Article Preview
Top1. Introduction
Insider attacks present a considerable issue in the cyber-threat landscape, with 40% of organisations labelling the vector as the most damaging attack faced (Cole, 2017) and (Moradpoor, 2017). In 2016, the containment and remediation of reported insider threats cost affected organisations 4 million dollars on average (Ponemon Institute, 2016). In addition, insider threats are extremely common among cyber-incidents; in 2015, 55% of cyber-attacks were insider threat cases (Bradley, 2015). Despite the high cost and frequent occurrence of insider threat attacks, detection and mitigation remain a problem. In 2018, 90% of companies are regarded vulnerable (Insiders, 2018). A further 38% of companies acknowledge that their insider threat detection and prevention capabilities are not adequate (Cole, 2017). This disparity demonstrates a significant gap between the current advancements in insider threat detection, and the requirements of businesses. Given the availability of computational resources, it is feasible to use Machine Learning (ML) techniques to solve problems of larger complexity than has previously been possible. A strong precedent of this can be observed in recent history with the growth of the field of Big Data. This is also exemplified by the historic achievement of Google Deepmind (Hassabis, 2017), creating a machine learning algorithm which masters the immensely complex board game Go (Silver, 2016). Most organisations have the resources to keep logs of employee interactions with technology. By harnessing the data produced through logging, this information could be digested into a format upon which predictions regarding insider threat cases could be made. Having said this, a data driven approach to insider threat mitigation is not a new idea, this is a field experiencing an increasing rate of publication. However, vanguard attempts still report more effective models than later cases where machine learning has been applied (Gheyas, 2016).

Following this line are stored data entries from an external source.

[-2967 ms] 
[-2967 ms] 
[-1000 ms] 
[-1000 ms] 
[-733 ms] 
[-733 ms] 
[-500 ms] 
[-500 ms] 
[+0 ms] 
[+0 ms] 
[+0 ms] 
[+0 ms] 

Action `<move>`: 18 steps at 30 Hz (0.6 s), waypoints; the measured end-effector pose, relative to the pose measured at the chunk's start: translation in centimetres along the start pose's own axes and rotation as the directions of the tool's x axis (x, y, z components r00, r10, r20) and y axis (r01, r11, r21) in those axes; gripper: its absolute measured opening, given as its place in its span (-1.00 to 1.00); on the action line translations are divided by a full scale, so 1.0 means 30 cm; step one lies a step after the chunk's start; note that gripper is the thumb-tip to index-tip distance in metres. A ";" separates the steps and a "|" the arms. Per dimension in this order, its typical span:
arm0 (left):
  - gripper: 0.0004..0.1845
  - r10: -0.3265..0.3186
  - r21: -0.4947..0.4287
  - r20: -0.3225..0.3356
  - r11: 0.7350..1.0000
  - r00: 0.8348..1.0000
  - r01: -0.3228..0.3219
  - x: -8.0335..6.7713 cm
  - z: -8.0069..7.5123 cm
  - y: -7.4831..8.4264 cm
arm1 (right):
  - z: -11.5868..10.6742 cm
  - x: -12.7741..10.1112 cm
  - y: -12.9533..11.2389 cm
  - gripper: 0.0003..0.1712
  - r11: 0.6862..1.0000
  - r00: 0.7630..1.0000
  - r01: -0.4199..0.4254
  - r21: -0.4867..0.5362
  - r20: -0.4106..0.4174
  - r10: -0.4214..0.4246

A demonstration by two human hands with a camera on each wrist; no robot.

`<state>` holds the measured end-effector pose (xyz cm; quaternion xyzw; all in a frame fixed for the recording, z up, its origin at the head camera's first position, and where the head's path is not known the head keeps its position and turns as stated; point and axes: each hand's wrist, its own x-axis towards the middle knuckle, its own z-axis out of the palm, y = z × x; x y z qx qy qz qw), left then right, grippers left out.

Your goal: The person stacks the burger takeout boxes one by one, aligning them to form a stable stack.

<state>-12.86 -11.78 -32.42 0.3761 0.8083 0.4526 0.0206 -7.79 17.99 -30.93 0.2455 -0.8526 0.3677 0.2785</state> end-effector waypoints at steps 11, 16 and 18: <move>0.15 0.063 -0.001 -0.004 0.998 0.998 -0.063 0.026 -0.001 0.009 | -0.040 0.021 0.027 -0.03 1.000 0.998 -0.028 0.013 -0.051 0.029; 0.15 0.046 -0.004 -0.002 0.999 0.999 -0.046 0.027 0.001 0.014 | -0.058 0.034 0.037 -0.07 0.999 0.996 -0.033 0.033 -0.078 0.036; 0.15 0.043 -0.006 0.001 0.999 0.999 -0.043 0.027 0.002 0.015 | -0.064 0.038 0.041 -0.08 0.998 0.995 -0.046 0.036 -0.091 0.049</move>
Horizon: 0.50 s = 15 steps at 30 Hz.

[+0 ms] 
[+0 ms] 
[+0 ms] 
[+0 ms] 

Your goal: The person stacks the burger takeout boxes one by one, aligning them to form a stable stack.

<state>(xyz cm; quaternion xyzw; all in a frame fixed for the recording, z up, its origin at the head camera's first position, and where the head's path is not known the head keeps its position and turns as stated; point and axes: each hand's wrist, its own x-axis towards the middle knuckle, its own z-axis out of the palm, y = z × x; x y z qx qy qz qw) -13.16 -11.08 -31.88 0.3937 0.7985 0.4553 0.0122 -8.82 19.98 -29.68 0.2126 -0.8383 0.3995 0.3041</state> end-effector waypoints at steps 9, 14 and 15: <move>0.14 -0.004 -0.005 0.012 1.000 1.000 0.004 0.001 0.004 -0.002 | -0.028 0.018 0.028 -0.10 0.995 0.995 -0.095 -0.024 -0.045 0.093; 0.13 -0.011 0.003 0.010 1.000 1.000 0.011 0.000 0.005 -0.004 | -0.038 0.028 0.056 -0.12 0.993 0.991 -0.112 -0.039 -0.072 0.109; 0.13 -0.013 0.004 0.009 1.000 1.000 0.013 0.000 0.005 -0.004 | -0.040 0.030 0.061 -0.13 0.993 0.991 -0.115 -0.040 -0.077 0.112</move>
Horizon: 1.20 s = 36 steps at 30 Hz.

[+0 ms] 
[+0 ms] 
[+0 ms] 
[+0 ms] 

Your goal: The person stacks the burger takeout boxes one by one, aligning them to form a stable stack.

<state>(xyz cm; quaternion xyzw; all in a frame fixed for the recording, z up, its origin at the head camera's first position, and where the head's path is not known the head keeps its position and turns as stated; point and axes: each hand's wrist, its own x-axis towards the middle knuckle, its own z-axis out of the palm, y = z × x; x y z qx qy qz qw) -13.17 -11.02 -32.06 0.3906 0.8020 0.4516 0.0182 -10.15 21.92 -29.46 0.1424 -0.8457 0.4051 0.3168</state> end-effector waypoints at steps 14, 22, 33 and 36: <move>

In machine learning/data mining projects, an imbalanced dataset is a dataset in which the number of observations belonging to one class is considerably lower than those belonging to other class/classes. A predictive model employing conventional machine learning algorithms could be biased and inaccurate when being employed on such datasets. This is purely because machine learning algorithms are designed to improve accuracy by reducing the error in the network. Therefore, they do not consider the class distribution, class proportion, or balance of the classes in their classification process. A predictive machine learning model being bias or inaccurate can be predominant in scenarios where the minority class belongs to the malicious activities and the anomaly detection is extremely crucial. This includes scenarios such as: occasional fraudulent transactions in banks, irregular insider threats, rare disease identification, natural disaster such as earthquakes, and periodic malicious activities on critical infrastructures (e.g. infrequent attacks on nuclear power plants or water supply systems in a city). Given the importance of these scenarios, an inaccurate classification by a predictive machine learning model could cost thousands of lives or huge cost to individuals and/or organisations. There are several techniques to solve such class imbalance problems using various sampling/non-sampling mechanisms e.g. oversampling, undersealing and SMOTE as well as ensemble methods and cost-based techniques. However, the importance of an imbalanced dataset has not been clearly and adequately investigated in the literature particularly for machine learning-based solutions for insider threat detections.